How Short Positioning on Tencent Looked Before the Stock Tumbled

(Bloomberg) -- The sharp collapse in Tencent Holdings Ltd.’s stock in recent weeks didn’t catch everyone by surprise. Short sellers and hedgers were prepared.

The Asian social media giant had a $5.01 billion short position against it, according to data compiled by Bloomberg. That’s one of the largest publicly disclosed short positions in the world, and was held by JPMorgan Chase & Co. on behalf of an undisclosed number of clients, according to the bank’s latest disclosure on Feb. 6. Tencent has a market value of $500 billion.

The roughly 10 percent price drop started when Tencent warned investors of shrinking margins on March 21. That was soon followed by the Cambridge Analytica scandal that raised concern of the power of Internet companies. All told, almost $60 billion was cleaved off the company’s market cap.
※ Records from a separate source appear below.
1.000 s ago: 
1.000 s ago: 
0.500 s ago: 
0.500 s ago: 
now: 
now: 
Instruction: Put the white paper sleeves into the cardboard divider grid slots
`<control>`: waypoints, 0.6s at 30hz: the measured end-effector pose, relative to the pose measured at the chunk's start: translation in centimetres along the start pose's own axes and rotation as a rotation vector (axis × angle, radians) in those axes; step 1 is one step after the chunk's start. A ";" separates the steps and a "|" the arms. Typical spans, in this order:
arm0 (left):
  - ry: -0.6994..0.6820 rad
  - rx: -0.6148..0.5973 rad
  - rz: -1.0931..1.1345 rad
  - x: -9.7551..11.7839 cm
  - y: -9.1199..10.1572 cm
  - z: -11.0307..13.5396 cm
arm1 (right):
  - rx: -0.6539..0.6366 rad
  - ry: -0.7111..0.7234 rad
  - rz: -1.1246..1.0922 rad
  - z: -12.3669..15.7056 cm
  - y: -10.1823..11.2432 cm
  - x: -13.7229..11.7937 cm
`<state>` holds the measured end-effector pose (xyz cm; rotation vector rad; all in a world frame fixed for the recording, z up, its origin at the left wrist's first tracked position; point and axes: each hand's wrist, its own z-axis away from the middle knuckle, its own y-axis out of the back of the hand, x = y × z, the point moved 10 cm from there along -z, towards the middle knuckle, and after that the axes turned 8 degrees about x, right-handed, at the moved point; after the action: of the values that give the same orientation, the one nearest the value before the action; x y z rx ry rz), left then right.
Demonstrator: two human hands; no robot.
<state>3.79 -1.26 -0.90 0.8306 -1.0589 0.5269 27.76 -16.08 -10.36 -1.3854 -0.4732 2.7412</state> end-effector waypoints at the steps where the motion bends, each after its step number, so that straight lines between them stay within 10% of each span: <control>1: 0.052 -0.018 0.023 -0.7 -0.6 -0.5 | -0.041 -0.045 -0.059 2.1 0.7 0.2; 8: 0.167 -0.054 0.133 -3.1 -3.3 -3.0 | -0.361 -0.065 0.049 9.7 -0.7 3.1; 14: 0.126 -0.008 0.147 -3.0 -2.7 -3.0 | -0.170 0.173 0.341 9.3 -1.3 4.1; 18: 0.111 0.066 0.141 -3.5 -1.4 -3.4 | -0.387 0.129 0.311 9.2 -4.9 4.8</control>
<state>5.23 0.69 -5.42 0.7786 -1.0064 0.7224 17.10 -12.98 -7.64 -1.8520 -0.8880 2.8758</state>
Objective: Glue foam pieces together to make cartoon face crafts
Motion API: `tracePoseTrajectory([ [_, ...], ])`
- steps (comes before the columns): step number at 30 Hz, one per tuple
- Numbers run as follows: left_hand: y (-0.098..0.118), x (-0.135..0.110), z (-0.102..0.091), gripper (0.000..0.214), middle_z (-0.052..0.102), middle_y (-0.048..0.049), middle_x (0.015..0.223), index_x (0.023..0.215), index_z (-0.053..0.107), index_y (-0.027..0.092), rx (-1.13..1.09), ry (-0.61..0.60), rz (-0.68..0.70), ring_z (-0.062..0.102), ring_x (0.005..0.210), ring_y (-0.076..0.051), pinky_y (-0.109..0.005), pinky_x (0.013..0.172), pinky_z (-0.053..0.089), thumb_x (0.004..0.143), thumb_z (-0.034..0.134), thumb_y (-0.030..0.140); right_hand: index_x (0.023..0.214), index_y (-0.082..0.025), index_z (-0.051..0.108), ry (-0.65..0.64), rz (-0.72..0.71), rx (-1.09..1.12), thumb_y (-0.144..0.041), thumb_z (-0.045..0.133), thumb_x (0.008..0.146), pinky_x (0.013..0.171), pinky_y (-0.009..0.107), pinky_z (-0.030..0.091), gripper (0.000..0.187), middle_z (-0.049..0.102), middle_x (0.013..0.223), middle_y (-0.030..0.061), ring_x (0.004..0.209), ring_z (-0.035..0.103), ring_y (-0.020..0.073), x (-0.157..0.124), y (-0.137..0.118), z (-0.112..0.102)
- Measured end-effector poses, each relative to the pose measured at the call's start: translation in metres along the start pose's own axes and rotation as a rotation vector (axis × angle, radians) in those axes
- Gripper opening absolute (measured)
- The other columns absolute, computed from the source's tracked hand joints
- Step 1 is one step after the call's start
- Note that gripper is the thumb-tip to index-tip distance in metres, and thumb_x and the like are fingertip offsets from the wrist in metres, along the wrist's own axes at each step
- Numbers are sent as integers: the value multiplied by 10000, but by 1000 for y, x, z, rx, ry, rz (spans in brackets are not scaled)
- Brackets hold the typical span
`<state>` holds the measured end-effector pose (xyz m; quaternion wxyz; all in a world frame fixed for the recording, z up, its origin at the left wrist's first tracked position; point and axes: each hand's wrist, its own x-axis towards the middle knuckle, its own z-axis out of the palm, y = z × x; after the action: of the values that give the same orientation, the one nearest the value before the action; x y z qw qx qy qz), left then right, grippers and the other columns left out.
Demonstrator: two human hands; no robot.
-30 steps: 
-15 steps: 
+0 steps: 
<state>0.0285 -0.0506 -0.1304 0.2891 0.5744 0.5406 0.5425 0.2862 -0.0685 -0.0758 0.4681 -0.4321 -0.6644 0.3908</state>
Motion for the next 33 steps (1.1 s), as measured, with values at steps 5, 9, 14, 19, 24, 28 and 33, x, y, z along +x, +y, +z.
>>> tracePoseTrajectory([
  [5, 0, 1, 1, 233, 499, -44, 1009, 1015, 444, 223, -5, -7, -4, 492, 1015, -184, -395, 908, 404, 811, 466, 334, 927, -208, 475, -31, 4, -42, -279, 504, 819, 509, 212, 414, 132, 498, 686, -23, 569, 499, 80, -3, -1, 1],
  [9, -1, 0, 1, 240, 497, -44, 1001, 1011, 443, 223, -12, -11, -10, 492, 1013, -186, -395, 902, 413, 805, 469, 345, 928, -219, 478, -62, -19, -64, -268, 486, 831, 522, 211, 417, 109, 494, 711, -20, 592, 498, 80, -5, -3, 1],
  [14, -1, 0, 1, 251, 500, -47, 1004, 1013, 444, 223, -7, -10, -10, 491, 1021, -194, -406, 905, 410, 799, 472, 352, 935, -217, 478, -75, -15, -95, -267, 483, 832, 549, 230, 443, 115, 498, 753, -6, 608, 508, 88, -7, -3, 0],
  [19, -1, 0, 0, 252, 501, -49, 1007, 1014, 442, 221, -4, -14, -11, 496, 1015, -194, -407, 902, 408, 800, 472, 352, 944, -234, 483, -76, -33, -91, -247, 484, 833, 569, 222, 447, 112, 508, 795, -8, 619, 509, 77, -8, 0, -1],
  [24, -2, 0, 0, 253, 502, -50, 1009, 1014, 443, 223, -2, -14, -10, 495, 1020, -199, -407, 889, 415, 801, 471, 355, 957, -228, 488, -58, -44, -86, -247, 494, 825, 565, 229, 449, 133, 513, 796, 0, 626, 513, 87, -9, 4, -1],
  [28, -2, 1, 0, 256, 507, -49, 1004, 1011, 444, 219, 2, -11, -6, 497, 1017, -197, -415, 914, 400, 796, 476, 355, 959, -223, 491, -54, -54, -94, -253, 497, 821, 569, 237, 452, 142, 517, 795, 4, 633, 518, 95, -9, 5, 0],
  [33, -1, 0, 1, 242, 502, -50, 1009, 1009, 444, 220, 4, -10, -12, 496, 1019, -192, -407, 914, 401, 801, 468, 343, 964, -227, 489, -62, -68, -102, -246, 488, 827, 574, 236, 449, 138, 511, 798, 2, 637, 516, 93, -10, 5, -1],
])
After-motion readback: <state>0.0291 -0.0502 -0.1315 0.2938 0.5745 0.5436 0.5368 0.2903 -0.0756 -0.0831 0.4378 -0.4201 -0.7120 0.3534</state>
How Short Positioning on Tencent Looked Before the Stock Tumbled

Analysts have remained positive, nonetheless. The average 12-month target price on Tencent remains at the highest it’s been in a year. JPMorgan clients also own outright an estimated $187 billion in Tencent shares, among the company’s largest stakeholders.

A JPMorgan spokesman declined immediate comment.

--With assistance from Eric Lam Edwin Chan Brian Louis and Ata Dogramaci (Bloomberg Global Data).

To contact the reporter on this story: Brandon Kochkodin in New York at bkochkodin@bloomberg.net.

To contact the editors responsible for this story: Joe Weisenthal at jweisenthal@bloomberg.net, Larry Reibstein

©2018 Bloomberg L.P.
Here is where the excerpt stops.